CONTEMPORARY ARTS
THEATRE
The Deep Blue Sea. By Terence Rattigan. (Duchess.) THE trouble with Hester Collyer is irresponsibility, aggravated by inexperience. Almost everything she does is inconsiderate. When the curtain rises she is unconscious. She has attempted suicide, and failed in the attempt. Had she succeeded, the consequences would have been disastrous for her lover, grievous for her husband and extremely inconvenient for her landlady ; besides, of course, being fatal for her. Why did she make this attempt ? Whys throughout this admirable and exciting play, are we aware that she may at almost any moment renew it ? We apprehend, rather than fully under- stand, the reasons. It may be that Mr. Rattigan, sitting down to write a play about one kind of love, really wrote a play about the lack of all other kinds. It may be that Miss Ashcroft, portraying with a most moving brilliance a tortured and uncertain soul, possesses on the stage too many reserves of authority and intelligence to square with either Hester's tactics or her strategy. Or it may be that both author and actress know exactly what they are up to and are both arriving at the same target in reality.

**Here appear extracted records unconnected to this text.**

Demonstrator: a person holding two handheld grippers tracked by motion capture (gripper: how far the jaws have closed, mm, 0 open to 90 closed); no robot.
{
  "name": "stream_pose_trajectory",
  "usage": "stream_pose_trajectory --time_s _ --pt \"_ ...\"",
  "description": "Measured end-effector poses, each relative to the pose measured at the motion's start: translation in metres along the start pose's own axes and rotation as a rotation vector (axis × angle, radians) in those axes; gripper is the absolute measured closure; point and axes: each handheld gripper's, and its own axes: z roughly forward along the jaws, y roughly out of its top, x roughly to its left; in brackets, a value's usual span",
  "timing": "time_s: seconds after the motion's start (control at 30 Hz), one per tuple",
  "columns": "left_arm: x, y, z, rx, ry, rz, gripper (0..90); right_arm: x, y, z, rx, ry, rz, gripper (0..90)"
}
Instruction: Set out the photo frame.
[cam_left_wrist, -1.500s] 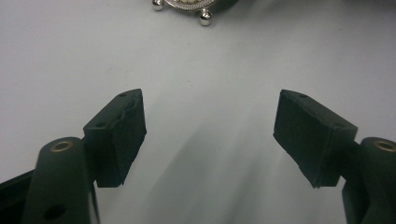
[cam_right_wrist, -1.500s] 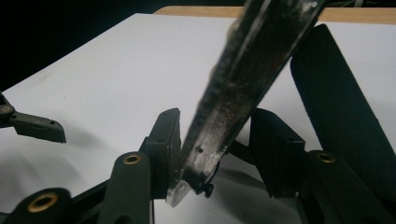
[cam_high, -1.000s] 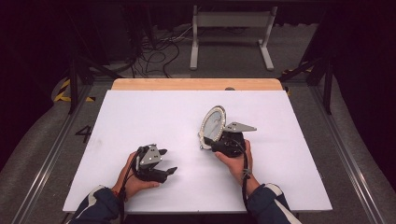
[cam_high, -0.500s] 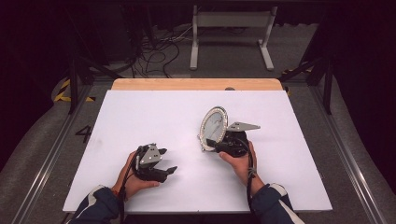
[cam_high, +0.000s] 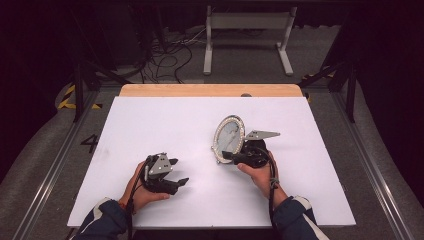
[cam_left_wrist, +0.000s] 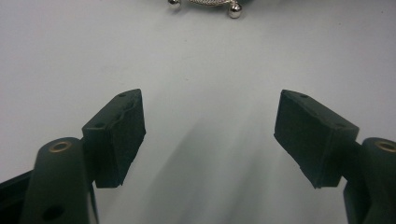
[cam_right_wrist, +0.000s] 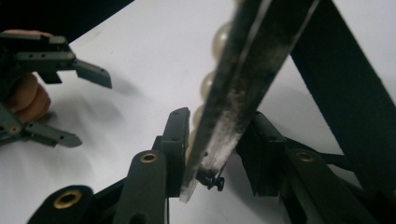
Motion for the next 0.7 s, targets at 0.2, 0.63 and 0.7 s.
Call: stream_pose_trajectory --time_s 0.2,0.63,0.7 --pt "0.0 0.0 0.0 0.006 0.002 0.001 24.9 0.002 -0.001 0.002 0.01 -0.01 -0.031 62.7" --pt "0.008 0.009 0.004 -0.027 0.002 -0.014 25.2 0.007 -0.012 0.016 -0.054 -0.062 -0.023 64.0" --pt "0.012 0.016 0.008 -0.042 0.009 -0.003 25.1 0.007 -0.011 0.016 -0.039 -0.058 -0.027 65.2"
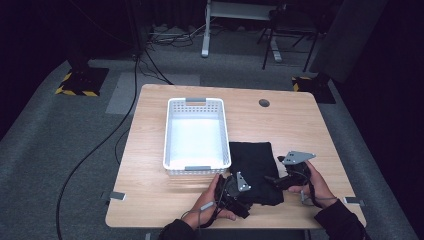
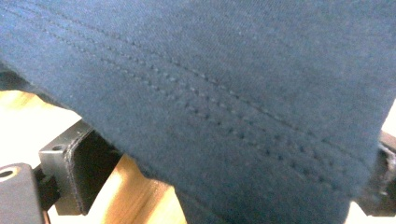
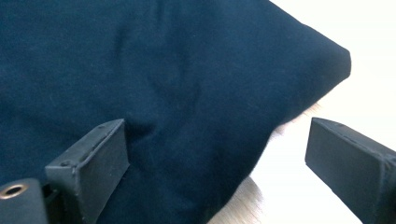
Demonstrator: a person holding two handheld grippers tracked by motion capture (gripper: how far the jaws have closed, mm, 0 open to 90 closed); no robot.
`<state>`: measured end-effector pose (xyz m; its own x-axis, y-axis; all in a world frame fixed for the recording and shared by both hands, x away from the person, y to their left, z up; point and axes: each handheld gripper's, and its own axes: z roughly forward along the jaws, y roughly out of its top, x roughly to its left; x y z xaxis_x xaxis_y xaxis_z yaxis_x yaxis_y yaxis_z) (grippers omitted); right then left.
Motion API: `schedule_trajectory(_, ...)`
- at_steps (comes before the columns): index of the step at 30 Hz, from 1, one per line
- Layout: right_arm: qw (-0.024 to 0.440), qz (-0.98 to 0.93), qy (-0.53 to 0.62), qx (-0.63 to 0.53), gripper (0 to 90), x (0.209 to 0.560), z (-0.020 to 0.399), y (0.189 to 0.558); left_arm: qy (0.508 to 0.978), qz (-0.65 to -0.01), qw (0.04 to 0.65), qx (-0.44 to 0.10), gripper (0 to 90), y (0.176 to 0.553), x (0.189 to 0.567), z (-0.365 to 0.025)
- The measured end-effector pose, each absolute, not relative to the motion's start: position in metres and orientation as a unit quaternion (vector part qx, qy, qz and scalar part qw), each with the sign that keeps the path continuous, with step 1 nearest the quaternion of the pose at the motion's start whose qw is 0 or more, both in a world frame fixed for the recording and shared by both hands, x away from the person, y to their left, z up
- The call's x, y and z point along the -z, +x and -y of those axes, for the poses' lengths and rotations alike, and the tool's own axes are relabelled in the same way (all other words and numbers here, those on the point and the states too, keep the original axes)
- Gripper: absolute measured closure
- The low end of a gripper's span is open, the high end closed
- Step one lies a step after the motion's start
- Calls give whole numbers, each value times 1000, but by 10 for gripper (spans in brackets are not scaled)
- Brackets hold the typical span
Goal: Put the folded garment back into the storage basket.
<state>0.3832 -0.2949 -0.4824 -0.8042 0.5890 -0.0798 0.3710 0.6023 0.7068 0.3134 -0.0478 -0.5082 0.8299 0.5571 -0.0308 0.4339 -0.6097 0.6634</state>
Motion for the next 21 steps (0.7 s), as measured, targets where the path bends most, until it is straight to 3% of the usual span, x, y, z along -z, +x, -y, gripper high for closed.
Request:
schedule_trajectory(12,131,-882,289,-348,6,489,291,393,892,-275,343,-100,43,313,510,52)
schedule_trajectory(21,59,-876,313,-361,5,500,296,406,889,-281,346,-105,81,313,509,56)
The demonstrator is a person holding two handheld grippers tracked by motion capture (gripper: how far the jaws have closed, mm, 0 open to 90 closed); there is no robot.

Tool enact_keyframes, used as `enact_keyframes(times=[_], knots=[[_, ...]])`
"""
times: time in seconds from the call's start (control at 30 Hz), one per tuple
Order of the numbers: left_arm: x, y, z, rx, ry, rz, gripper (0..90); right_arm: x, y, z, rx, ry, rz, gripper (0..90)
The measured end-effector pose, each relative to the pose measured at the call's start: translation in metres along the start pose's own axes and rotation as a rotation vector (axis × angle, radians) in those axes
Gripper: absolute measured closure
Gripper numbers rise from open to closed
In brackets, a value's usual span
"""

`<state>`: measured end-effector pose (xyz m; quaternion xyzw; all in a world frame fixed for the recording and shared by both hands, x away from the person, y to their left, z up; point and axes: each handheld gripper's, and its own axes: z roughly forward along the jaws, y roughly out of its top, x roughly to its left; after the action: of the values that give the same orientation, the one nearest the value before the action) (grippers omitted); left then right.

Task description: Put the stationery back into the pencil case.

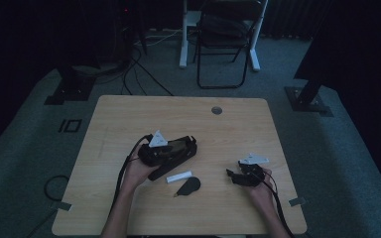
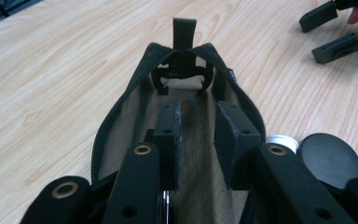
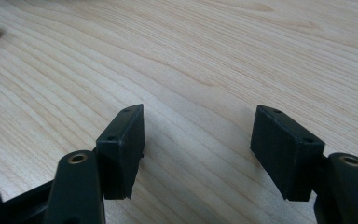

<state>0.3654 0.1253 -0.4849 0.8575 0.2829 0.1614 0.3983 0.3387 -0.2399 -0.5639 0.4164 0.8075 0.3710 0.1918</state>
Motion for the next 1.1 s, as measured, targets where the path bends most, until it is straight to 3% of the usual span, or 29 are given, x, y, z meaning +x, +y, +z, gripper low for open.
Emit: enact_keyframes(times=[0.63, 1.1], knots=[[-0.014, 0.010, -0.013, -0.061, -0.016, -0.003, 66.5, 0.000, 0.000, 0.000, 0.000, 0.000, 0.000, 35.0], [-0.030, 0.014, -0.018, -0.081, -0.051, 0.020, 66.2, 0.000, 0.000, 0.000, 0.000, 0.000, 0.000, 35.0]])
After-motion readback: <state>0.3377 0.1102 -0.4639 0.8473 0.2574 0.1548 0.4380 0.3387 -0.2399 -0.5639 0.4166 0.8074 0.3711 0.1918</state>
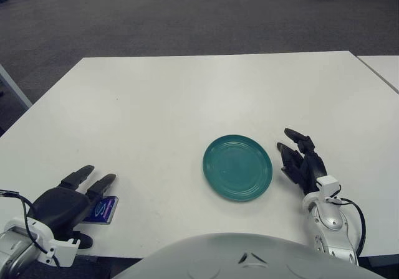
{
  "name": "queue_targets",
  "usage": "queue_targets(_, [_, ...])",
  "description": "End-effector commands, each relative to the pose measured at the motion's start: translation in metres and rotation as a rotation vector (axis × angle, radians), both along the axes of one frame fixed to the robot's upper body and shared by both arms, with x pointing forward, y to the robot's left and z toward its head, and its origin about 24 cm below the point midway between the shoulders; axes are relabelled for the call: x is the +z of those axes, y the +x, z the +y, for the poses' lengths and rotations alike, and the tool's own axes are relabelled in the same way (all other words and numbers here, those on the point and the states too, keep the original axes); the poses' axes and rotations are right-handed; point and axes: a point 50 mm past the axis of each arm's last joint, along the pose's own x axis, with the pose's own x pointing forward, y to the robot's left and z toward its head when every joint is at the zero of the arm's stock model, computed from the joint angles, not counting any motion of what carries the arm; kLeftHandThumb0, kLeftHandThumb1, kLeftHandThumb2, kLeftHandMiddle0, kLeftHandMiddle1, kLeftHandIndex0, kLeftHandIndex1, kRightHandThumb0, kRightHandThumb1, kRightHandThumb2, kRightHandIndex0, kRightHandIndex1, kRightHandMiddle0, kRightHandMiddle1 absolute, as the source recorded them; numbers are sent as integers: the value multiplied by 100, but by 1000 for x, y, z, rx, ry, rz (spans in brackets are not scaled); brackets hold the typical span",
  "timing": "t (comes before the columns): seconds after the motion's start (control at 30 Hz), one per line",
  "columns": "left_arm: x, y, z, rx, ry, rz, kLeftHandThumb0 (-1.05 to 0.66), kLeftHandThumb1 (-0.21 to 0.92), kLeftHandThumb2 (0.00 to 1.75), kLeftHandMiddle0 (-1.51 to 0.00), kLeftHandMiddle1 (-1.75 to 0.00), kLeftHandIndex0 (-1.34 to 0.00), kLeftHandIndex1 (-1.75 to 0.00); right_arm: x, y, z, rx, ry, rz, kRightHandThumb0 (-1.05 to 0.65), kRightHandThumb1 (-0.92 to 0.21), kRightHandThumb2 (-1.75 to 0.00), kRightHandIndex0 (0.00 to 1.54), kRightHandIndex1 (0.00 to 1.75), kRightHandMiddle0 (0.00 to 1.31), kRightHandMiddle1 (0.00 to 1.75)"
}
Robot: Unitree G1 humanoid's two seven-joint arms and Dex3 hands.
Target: Put the gum into the plate.
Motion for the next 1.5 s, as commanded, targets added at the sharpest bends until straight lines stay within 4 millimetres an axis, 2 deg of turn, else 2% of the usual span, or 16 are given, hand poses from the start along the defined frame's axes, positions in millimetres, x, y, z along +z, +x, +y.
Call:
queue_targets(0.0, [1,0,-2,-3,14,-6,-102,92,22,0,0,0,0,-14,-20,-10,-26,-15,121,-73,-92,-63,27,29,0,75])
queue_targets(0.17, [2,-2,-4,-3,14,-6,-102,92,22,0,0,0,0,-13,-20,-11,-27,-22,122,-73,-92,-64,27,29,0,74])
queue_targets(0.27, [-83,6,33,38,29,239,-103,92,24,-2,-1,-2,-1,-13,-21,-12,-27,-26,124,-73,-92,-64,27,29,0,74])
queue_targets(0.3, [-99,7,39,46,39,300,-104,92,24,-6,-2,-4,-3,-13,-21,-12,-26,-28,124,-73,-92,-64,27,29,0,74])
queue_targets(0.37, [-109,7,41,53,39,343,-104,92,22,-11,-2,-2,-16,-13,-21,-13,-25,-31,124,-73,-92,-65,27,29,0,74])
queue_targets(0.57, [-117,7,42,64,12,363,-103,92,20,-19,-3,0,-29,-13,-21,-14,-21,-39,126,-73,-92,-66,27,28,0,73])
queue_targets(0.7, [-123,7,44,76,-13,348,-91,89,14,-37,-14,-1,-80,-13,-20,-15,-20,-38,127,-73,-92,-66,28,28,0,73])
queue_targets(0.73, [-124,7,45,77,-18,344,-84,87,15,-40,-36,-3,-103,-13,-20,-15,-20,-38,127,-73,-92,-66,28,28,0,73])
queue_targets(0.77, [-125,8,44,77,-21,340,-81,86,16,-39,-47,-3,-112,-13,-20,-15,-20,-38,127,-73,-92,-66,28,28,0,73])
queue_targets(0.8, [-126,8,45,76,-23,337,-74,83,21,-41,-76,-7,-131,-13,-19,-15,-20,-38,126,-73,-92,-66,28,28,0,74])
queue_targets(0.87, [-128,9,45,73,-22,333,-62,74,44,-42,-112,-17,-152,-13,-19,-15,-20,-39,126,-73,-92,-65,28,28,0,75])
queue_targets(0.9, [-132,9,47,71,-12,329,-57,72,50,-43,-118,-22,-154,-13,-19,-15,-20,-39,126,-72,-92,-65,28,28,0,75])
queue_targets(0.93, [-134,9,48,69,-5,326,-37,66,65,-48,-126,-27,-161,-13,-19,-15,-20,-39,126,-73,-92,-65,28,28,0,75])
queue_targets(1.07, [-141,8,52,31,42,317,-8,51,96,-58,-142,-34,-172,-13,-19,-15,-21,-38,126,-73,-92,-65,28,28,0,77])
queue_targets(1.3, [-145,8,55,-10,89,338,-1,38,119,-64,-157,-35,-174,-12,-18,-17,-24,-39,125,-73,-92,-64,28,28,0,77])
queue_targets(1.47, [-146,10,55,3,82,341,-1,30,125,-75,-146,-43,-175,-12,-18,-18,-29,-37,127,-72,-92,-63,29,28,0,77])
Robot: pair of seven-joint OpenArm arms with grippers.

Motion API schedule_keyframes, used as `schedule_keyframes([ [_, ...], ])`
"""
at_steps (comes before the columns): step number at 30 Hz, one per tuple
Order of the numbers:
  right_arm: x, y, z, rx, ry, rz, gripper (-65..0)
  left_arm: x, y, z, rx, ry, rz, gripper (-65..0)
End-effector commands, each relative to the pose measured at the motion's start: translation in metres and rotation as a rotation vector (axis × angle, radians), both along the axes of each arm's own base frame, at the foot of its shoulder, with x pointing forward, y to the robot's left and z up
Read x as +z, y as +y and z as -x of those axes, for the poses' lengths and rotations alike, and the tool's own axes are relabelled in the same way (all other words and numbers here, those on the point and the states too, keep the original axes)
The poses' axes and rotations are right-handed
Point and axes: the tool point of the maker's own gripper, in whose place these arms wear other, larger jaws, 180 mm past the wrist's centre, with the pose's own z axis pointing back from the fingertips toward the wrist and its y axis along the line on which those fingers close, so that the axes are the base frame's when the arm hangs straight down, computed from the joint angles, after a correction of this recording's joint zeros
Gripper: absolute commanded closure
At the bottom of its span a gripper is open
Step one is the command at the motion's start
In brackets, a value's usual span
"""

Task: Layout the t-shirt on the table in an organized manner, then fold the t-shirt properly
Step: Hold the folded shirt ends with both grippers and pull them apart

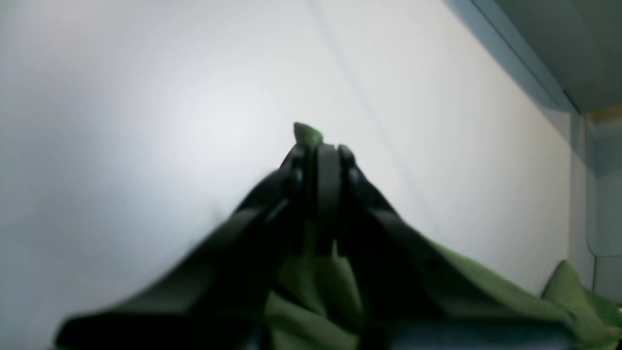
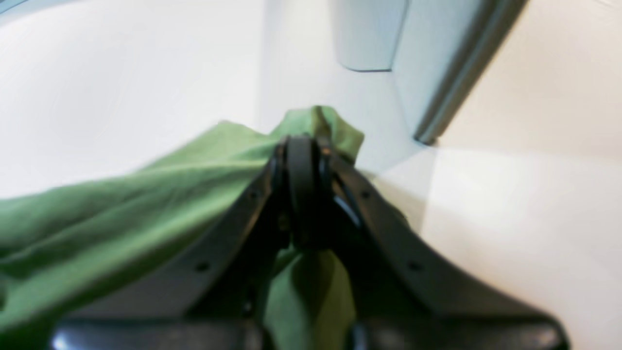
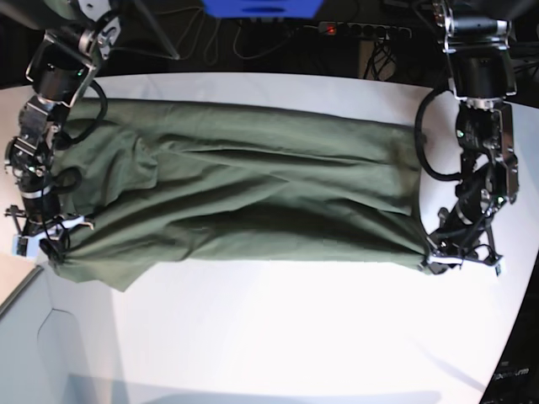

It is a target broadly deli-red by Hester's lover, an ex-fighter ace in decay, when he says : " She was a vicar's daughter. She married the first man who asked her, then fell for the first man who made an eye at her." Elsewhere he says : " We are death to each other " ; and we know that, since they started living together, he has taken to drink, lost his nerve and ruined his career as a test pilot.
Does Hestersee that she is death to Freddie ? She must. Neither love nor pride can blind her to the fact that his casual treatment of her is not mere neglect ; it is evasion. Freddie is a fugitive, shame- faced, conscience-stricken, but deeply, instinctively concerned to protect his own interests, to which Hester is inclement and indeed inimical. Aware of this, her only reaction is to assert, again and again, her right to Freddie, to preserve at all costs the relics of a passion which is destroying them both. It is she, not Freddie, who is the cruel one. Freddie, in his simple, limited way, is at least capable of considering the situation from her point of view, and even from her husband's. Hester can only see it from her own.
This underlying irresponsibility is the only part of the character which Miss Ashcroft, in a most skilful, touching and distinguished performance, fails to bring out ; we never quite believe that this Hester, with her strong character and her clear perceptions, would not restore some sort of order into the chaos she has wrought in the lives of three people. Mr. Roland Culver gives a beautifully restrained performance as her husband, and Mr. Kenneth More hits off with extraordinary precision the muddled integrity and the
raffish, down-at-heels charm of,the war-time hero whose life ended in 1940. Among other good performances I liked Mr. David Aylmer's sententious young prig, but was sorry to see how little this actor had studied the style of hair-cut affected in the junior ranks of the Civil Service.
Mr. Rattigan has written a very fine and enthralling play, which I enjoyed enormously.